* **Your assignment**:
Return the whole listing, keeping every character the same.
-- The records follows --
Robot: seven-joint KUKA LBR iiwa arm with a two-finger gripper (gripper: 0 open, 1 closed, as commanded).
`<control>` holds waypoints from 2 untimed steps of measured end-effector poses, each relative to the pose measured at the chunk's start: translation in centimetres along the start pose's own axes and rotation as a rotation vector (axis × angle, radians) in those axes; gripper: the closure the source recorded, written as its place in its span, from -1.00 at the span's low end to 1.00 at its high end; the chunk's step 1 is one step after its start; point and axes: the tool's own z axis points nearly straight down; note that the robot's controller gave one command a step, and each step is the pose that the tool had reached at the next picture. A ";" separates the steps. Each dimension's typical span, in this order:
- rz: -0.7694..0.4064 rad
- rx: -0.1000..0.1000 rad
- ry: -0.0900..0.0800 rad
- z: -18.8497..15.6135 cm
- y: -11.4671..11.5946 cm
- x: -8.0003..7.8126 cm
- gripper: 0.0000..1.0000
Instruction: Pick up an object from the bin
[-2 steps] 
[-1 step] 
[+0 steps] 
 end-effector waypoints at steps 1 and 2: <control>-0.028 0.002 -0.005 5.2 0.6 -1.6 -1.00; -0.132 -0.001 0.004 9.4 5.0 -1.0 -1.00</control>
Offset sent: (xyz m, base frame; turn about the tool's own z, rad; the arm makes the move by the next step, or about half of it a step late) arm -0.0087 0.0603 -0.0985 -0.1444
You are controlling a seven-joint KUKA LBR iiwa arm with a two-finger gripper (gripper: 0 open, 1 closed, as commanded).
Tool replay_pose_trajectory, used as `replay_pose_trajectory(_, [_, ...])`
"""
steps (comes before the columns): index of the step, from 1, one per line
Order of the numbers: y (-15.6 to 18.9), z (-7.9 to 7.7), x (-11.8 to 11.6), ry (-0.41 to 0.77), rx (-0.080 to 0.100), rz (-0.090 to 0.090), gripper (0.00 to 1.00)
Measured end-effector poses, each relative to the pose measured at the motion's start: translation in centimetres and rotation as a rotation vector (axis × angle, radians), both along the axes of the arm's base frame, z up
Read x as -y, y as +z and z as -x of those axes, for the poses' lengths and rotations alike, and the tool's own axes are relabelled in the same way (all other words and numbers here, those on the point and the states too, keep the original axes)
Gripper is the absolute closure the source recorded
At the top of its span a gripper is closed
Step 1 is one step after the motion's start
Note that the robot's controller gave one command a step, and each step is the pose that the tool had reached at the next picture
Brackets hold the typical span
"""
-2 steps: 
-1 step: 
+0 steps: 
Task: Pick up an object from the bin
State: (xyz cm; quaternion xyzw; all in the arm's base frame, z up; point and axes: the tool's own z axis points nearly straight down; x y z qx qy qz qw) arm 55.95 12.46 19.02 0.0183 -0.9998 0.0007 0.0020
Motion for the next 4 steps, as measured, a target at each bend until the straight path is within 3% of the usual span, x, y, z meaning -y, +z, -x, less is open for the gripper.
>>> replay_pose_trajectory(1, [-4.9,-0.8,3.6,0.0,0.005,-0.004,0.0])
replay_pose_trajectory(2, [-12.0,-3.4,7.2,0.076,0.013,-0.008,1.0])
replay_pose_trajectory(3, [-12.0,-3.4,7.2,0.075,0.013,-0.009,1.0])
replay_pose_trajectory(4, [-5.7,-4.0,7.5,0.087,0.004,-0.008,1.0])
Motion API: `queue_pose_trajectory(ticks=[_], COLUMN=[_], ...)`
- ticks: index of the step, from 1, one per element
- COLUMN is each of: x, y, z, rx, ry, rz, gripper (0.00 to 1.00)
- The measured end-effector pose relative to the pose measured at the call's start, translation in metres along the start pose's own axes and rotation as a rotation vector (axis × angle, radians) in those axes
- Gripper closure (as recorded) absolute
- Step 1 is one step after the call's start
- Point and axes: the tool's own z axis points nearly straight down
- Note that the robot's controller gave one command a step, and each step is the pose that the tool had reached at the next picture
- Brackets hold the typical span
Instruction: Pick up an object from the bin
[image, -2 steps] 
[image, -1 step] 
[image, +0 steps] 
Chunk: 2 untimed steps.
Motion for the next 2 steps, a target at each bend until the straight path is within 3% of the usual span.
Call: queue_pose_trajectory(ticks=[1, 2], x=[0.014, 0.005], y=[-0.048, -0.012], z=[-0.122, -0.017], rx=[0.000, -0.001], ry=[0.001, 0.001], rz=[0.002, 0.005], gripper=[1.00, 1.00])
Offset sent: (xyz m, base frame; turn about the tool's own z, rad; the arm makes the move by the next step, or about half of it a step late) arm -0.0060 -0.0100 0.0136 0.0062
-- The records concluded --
* **Solution for this task**:
Robot: seven-joint KUKA LBR iiwa arm with a two-finger gripper (gripper: 0 open, 1 closed, as commanded).
`<control>` holds waypoints from 2 untimed steps of measured end-effector poses, each relative to the pose measured at the chunk's start: translation in centimetres along the start pose's own axes and rotation as a rotation vector (axis × angle, radians) in those axes; gripper: the closure the source recorded, written as its place in its span, from -1.00 at the span's low end to 1.00 at its high end; the chunk's step 1 is one step after its start; point and axes: the tool's own z axis points nearly straight down; note that the robot's controller gave one command a step, and each step is the pose that the tool had reached at the next picture. A ";" separates the steps. Each dimension's typical span, in this order:
- rz: -0.7694..0.4064 rad
- rx: -0.1000..0.1000 rad
- ry: -0.0900..0.0800 rad
- z: -18.8497..15.6135 cm
- y: -11.4671..11.5946 cm
- x: -8.0003..7.8126 cm
- gripper: 0.0000..1.0000
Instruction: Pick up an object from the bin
[-2 steps] 
[-1 step] 
[+0 steps] 
 end-effector waypoints at steps 1 and 2: <control>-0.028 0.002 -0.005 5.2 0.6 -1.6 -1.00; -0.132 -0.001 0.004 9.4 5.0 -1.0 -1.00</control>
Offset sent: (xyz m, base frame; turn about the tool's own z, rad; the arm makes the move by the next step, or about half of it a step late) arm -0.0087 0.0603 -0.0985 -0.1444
You are controlling a seven-joint KUKA LBR iiwa arm with a two-finger gripper (gripper: 0 open, 1 closed, as commanded).
Tool replay_pose_trajectory, used as `replay_pose_trajectory(_, [_, ...])`
"""
steps (comes before the columns): index of the step, from 1, one per line
Order of the numbers: y (-15.6 to 18.9), z (-7.9 to 7.7), x (-11.8 to 11.6), ry (-0.41 to 0.77), rx (-0.080 to 0.100), rz (-0.090 to 0.090), gripper (0.00 to 1.00)
Measured end-effector poses, each relative to the pose measured at the motion's start: translation in centimetres and rotation as a rotation vector (axis × angle, radians), both along the axes of the arm's base frame, z up
Read x as -y, y as +z and z as -x of those axes, for the poses' lengths and rotations alike, and the tool's own axes are relabelled in the same way (all other words and numbers here, those on the point and the states too, keep the original axes)
Gripper is the absolute closure the source recorded
At the top of its span a gripper is closed
Step 1 is one step after the motion's start
Note that the robot's controller gave one command a step, and each step is the pose that the tool had reached at the next picture
Brackets hold the typical span
"""
-2 steps: 
-1 step: 
+0 steps: 
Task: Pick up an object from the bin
State: (xyz cm; quaternion xyzw; all in the arm's base frame, z up; point and axes: the tool's own z axis points nearly straight down; x y z qx qy qz qw) arm 55.95 12.46 19.02 0.0183 -0.9998 0.0007 0.0020
Motion for the next 4 steps, as measured, a target at each bend until the straight path is within 3% of the usual span, x, y, z meaning -y, +z, -x, less is open for the gripper.
>>> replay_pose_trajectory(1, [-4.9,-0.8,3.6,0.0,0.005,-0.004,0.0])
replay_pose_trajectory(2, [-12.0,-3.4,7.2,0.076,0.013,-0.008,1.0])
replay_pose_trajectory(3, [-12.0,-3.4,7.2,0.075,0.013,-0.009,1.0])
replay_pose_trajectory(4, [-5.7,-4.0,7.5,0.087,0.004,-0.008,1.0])
Motion API: `queue_pose_trajectory(ticks=[_], COLUMN=[_], ...)`
- ticks: index of the step, from 1, one per element
- COLUMN is each of: x, y, z, rx, ry, rz, gripper (0.00 to 1.00)
- The measured end-effector pose relative to the pose measured at the call's start, translation in metres along the start pose's own axes and rotation as a rotation vector (axis × angle, radians) in those axes
- Gripper closure (as recorded) absolute
- Step 1 is one step after the call's start
- Point and axes: the tool's own z axis points nearly straight down
- Note that the robot's controller gave one command a step, and each step is the pose that the tool had reached at the next picture
- Brackets hold the typical span
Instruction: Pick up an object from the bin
[image, -2 steps] 
[image, -1 step] 
[image, +0 steps] 
Chunk: 2 untimed steps.
Motion for the next 2 steps, a target at each bend until the straight path is within 3% of the usual span.
Call: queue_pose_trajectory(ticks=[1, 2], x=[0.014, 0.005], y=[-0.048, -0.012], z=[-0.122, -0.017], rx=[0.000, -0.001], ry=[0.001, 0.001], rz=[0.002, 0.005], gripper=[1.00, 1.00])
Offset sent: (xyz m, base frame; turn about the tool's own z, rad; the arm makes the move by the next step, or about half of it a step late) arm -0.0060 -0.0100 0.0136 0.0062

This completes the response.